_PROBLEM TO WORK ON_
What you return must match the listing below line for line, minus its pictures.

_DATA SECTION_
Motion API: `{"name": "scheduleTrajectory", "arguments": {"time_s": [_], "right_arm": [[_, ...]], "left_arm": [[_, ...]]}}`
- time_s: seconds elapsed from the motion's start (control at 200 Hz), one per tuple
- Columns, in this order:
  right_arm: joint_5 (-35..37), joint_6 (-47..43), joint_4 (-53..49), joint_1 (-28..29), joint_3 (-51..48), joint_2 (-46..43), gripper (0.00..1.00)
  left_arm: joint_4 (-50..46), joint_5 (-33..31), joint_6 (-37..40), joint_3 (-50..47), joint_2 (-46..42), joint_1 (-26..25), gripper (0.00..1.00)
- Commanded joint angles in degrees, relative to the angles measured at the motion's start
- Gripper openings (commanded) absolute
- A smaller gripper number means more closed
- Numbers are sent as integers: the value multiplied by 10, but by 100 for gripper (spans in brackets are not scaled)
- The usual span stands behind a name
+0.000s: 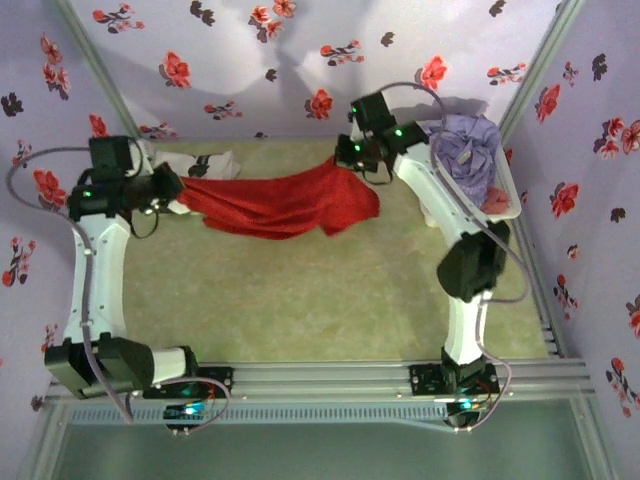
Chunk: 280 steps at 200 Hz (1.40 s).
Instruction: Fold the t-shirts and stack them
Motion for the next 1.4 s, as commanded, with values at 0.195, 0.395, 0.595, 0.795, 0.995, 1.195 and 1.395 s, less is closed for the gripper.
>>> {"name": "scheduleTrajectory", "arguments": {"time_s": [0.195,0.395,0.595,0.795,0.995,1.195,1.395], "right_arm": [[-100,-13,-94,14,349,123,0],[16,-16,-22,-54,-61,-63,0],[72,-14,8,-125,-299,-221,54],[93,-19,-17,-156,-365,-312,59],[106,-17,-57,-197,-386,-371,59],[86,-18,-71,-235,-426,-411,60],[70,-6,-64,-235,-464,-433,60]], "left_arm": [[-63,-61,5,178,-72,20,0],[-16,-163,-63,50,-121,-217,0],[48,-262,-176,-95,-109,-511,0],[156,-214,-233,-97,64,-681,0],[264,-106,-248,7,238,-731,0],[193,-111,-189,79,291,-731,48],[71,-110,-107,106,244,-587,75]]}}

_SOLUTION FOR THIS EXERCISE_
Motion API: `{"name": "scheduleTrajectory", "arguments": {"time_s": [_], "right_arm": [[_, ...]], "left_arm": [[_, ...]]}}`
- time_s: seconds elapsed from the motion's start (control at 200 Hz), one per tuple
- Columns, in this order:
  right_arm: joint_5 (-35..37), joint_6 (-47..43), joint_4 (-53..49), joint_1 (-28..29), joint_3 (-51..48), joint_2 (-46..43), gripper (0.00..1.00)
  left_arm: joint_4 (-50..46), joint_5 (-33..31), joint_6 (-37..40), joint_3 (-50..47), joint_2 (-46..42), joint_1 (-26..25), gripper (0.00..1.00)
- Commanded joint angles in degrees, relative to the angles measured at the motion's start
- Gripper openings (commanded) absolute
- A smaller gripper number means more closed
- Numbers are sent as integers: the value multiplied by 10, but by 100 for gripper (spans in brackets are not scaled)
- The usual span stands behind a name
+0.000s: 
Chunk: 280 steps at 200 Hz (1.40 s).
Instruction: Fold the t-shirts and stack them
Motion for the next 1.4 s, as commanded, with values at 0.195, 0.395, 0.595, 0.795, 0.995, 1.195 and 1.395 s, less is closed for the gripper.
>>> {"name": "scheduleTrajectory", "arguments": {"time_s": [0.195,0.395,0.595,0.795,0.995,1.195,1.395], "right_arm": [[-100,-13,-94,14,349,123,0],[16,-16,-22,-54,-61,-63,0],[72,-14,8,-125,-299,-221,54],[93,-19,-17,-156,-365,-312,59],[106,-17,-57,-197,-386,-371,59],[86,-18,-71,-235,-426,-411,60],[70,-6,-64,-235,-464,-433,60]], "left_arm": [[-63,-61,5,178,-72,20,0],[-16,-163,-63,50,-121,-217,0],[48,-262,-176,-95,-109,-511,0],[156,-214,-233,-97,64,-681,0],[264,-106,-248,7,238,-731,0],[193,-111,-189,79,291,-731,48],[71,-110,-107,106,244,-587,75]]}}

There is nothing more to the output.